Work item. Scan the listing below for the word "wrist" and copy every line that has it.

• • • • • • •

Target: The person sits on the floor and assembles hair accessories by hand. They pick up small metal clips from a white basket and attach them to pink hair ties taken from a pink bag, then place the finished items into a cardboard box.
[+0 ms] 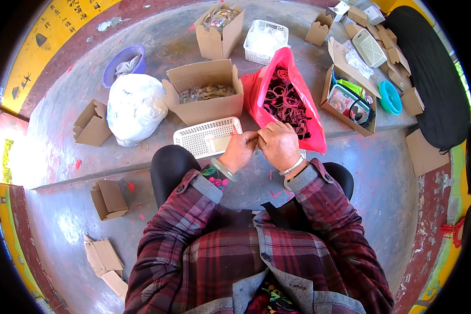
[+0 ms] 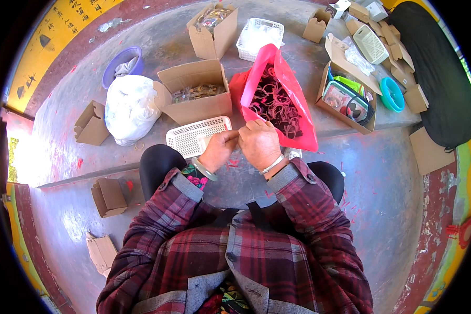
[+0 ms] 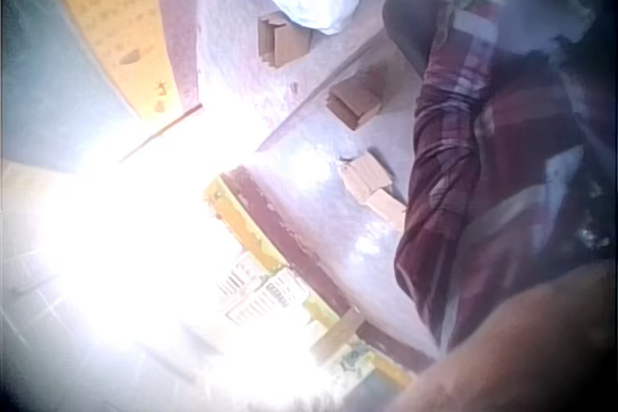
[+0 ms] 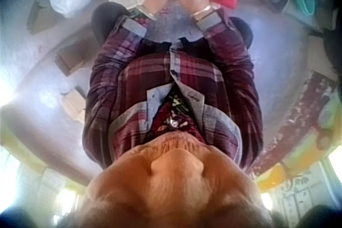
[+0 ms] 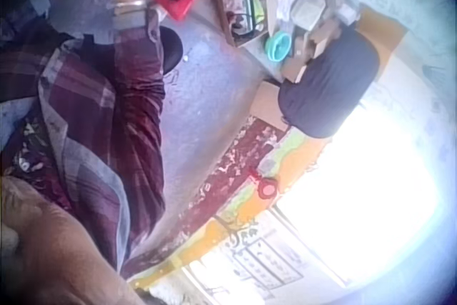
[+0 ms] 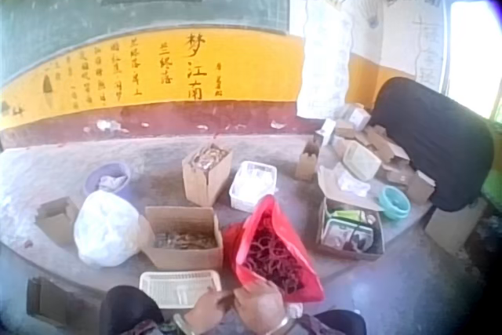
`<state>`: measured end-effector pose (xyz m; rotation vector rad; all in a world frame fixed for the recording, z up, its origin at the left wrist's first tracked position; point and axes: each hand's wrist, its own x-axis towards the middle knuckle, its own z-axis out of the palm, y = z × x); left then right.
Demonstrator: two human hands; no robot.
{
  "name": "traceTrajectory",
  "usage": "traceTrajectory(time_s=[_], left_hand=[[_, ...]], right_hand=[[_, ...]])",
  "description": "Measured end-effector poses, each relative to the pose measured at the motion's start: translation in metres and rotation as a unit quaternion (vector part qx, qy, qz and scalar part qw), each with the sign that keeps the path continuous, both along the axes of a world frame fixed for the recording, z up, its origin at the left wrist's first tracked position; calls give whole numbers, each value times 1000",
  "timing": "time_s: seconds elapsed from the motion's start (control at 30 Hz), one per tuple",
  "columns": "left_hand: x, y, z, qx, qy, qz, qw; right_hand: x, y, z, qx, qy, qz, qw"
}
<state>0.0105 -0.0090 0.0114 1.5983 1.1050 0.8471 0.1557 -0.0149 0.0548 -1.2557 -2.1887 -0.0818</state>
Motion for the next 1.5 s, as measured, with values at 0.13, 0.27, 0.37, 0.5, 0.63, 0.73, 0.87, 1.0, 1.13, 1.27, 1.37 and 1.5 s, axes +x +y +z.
traceTrajectory(time_s=[0.13, 0.27, 0.37, 0.5, 0.63, 0.73, 0.87, 1.0, 1.13, 1.27, 1.37, 1.5], left_hand=[[0, 1, -2, 5, -1, 13, 1000], [0, 0, -2, 1, -6, 9, 1000], [0, 0, 0, 5, -7, 12, 1000], [-1, 2, -6, 11, -23, 14, 1000], [-1, 2, -8, 5, -23, 9, 1000], [-1, 1, -5, -5, -28, 9, 1000], [0, 0, -3, -23, -47, 7, 999], [-1, 1, 1, -33, -67, 7, 997], [0, 2, -2, -65, -101, 15, 993], [-1, 3, -3, -67, -90, 25, 993], [1, 1, 5, -94, -116, 31, 988], [-2, 1, 10, -181, -224, -2, 958]], right_hand=[[-2, -1, 0, -8, -23, -3, 1000], [-1, -1, 3, -13, -25, -3, 1000], [0, 0, 0, -4, 10, -3, 1000], [-2, 0, 3, 0, 22, -5, 1000], [-3, -2, 4, -16, -12, -8, 1000], [-2, -1, 3, -2, -2, -8, 1000], [-2, 2, 0, 3, 38, -21, 999], [-2, 3, -2, -21, 102, -26, 994], [-2, 3, -2, -36, 114, -30, 992], [-2, 4, 1, -55, 123, -23, 991], [4, 7, -4, -151, 210, -35, 965], [21, 16, -7, -338, 417, -49, 842]])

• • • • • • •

Response.
`<state>`: measured end-effector pose (xyz m; rotation vector rad; all in a world frame fixed for the recording, z up, its origin at the left wrist's first tracked position; point and axes: each hand's wrist, its own x-axis towards the middle knuckle, its own z-axis out of the palm, y = z × x); left then right.
  "description": "Measured end-effector poses, each relative to the pose measured at the motion's start: translation in metres and rotation as a unit quaternion (vector part qx, qy, qz and scalar part qw), each with the sign that keeps the path continuous, both along the axes of a world frame fixed for the recording, z up, its origin at the left wrist's first tracked position; calls give whole numbers, each value times 1000",

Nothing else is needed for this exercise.